- **PROBLEM STATEMENT**
For every record that follows, transcribe the text exactly and leave any image out.

- **INPUT FOR THIS TASK**
Start of Block

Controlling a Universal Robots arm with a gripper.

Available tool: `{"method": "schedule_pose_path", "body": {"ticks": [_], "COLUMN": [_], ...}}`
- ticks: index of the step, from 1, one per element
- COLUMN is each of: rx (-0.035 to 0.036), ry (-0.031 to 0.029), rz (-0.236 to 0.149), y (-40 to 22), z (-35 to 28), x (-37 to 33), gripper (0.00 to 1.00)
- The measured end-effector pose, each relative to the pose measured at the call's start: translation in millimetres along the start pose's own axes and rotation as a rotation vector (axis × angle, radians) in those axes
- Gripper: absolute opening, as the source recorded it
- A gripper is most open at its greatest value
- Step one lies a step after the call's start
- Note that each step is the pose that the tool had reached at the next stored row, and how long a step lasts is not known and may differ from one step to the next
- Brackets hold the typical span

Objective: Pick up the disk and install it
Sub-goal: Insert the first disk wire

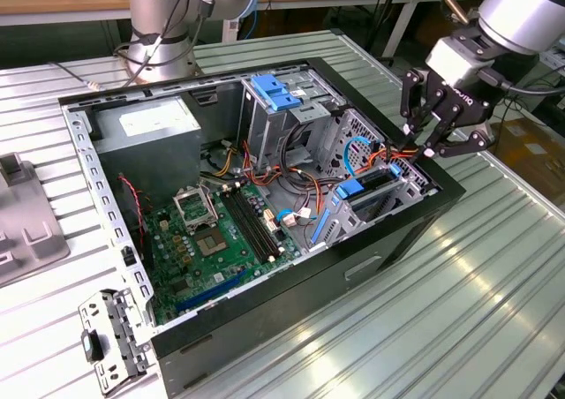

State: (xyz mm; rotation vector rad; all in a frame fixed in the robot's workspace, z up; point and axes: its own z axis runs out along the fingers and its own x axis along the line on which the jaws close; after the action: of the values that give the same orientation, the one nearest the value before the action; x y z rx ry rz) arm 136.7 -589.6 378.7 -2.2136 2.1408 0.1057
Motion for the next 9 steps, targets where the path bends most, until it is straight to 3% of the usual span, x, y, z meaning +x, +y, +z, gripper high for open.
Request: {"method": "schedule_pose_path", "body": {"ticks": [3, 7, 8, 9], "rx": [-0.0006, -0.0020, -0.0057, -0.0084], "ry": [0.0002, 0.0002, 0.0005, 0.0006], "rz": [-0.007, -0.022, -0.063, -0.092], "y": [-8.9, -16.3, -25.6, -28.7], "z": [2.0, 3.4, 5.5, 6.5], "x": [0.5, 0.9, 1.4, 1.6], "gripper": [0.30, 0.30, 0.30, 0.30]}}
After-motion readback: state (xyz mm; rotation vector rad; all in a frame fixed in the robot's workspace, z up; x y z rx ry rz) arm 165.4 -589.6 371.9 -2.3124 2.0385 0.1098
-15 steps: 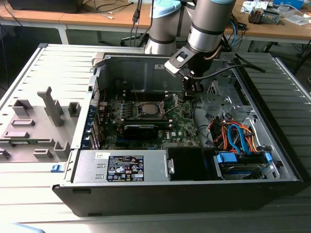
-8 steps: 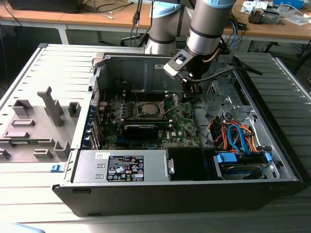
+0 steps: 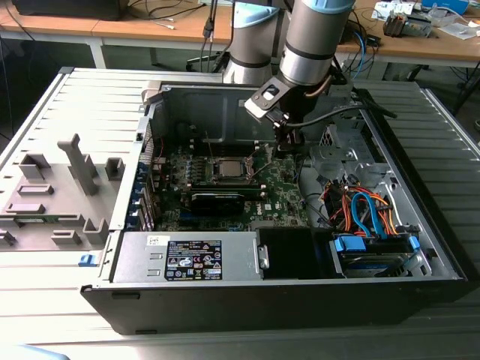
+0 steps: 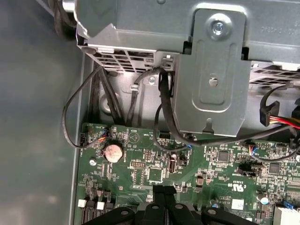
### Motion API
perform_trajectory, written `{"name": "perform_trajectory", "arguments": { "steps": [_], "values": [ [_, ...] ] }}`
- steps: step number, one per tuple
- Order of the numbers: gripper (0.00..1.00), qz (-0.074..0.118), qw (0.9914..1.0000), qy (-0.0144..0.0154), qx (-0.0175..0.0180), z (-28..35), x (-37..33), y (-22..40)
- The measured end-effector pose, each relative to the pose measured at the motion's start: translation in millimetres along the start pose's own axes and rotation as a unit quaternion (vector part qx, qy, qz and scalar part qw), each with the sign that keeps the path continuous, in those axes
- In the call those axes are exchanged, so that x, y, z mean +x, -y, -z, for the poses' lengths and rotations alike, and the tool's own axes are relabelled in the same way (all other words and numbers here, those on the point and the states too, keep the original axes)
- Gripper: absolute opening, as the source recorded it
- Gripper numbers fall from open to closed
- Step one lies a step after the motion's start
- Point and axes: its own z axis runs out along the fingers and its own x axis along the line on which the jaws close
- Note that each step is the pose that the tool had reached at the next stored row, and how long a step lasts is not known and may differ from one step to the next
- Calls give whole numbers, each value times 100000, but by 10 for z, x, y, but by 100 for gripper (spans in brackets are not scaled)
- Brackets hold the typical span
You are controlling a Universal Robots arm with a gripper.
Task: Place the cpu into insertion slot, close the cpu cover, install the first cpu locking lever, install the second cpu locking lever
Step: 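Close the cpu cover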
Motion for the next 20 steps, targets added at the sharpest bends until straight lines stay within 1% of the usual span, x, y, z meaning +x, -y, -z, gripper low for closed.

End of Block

- **RESPONSE TO THIS TASK**
Controlling a Universal Robots arm with a gripper.

Available tool: `{"method": "schedule_pose_path", "body": {"ticks": [_], "COLUMN": [_], ...}}`
- ticks: index of the step, from 1, one per element
- COLUMN is each of: rx (-0.035 to 0.036), ry (-0.031 to 0.029), rz (-0.236 to 0.149), y (-40 to 22), z (-35 to 28), x (-37 to 33), gripper (0.00 to 1.00)
- The measured end-effector pose, each relative to the pose measured at the call's start: translation in millimetres along the start pose's own axes and rotation as a rotation vector (axis × angle, radians) in those axes
- Gripper: absolute opening, as the source recorded it
- A gripper is most open at its greatest value
- Step one lies a step after the call's start
- Note that each step is the pose that the tool had reached at the next stored row, and how long a step lasts is not known and may differ from one step to the next
- Brackets hold the typical span

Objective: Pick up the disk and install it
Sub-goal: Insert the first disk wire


State: (xyz mm; rotation vector rad; all in a frame fixed in the robot's workspace, z up; point and axes: its own z axis runs out along the fingers and its own x axis along the line on which the jaws close; after the action: of the values that give the same orientation, the one nearest the value before the action; x y z rx ry rz) arm 136.7 -589.6 378.7 -2.2136 2.1408 0.1057
Motion for the next 9 steps, targets where the path bends most, until it is straight to 3% of the usual span, x, y, z meaning +x, +y, +z, gripper high for open.
Request: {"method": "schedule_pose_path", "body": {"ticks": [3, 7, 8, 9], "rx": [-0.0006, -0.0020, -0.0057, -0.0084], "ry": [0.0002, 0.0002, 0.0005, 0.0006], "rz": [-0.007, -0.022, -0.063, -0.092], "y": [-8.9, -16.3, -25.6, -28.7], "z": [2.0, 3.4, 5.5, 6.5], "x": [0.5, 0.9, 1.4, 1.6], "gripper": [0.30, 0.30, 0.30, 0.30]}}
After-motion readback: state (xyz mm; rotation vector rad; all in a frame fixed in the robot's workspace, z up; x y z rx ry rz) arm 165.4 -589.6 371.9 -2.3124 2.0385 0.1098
-15 steps: 
-8 steps: 
+0 steps: 
+0 steps: 
### Motion API
perform_trajectory, written `{"name": "perform_trajectory", "arguments": { "steps": [_], "values": [ [_, ...] ] }}`
- steps: step number, one per tuple
- Order of the numbers: gripper (0.00..1.00), qz (-0.074..0.118), qw (0.9914..1.0000), qy (-0.0144..0.0154), qx (-0.0175..0.0180), z (-28..35), x (-37..33), y (-22..40)
- The measured end-effector pose, each relative to the pose measured at the motion's start: translation in millimetres along the start pose's own axes and rotation as a unit quaternion (vector part qx, qy, qz and scalar part qw), each with the sign that keeps the path continuous, in those axes
- In the call those axes are exchanged, so that x, y, z mean +x, -y, -z, for the poses' lengths and rotations alike, and the tool's own axes are relabelled in the same way (all other words and numbers here, those on the point and the states too, keep the original axes)
- Gripper: absolute opening, as the source recorded it
- Gripper numbers fall from open to closed
- Step one lies a step after the motion's start
- Point and axes: its own z axis runs out along the fingers and its own x axis along the line on which the jaws close
- Note that each step is the pose that the tool had reached at the next stored row, and how long a step lasts is not known and may differ from one step to the next
- Calls give whole numbers, each value times 100000, but by 10 for z, x, y, but by 100 for gripper (spans in brackets are not scaled)
- Brackets hold the typical span
You are controlling a Universal Robots arm with a gripper.
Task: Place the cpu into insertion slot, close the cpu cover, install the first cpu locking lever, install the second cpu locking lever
Step: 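Close the cpu cover
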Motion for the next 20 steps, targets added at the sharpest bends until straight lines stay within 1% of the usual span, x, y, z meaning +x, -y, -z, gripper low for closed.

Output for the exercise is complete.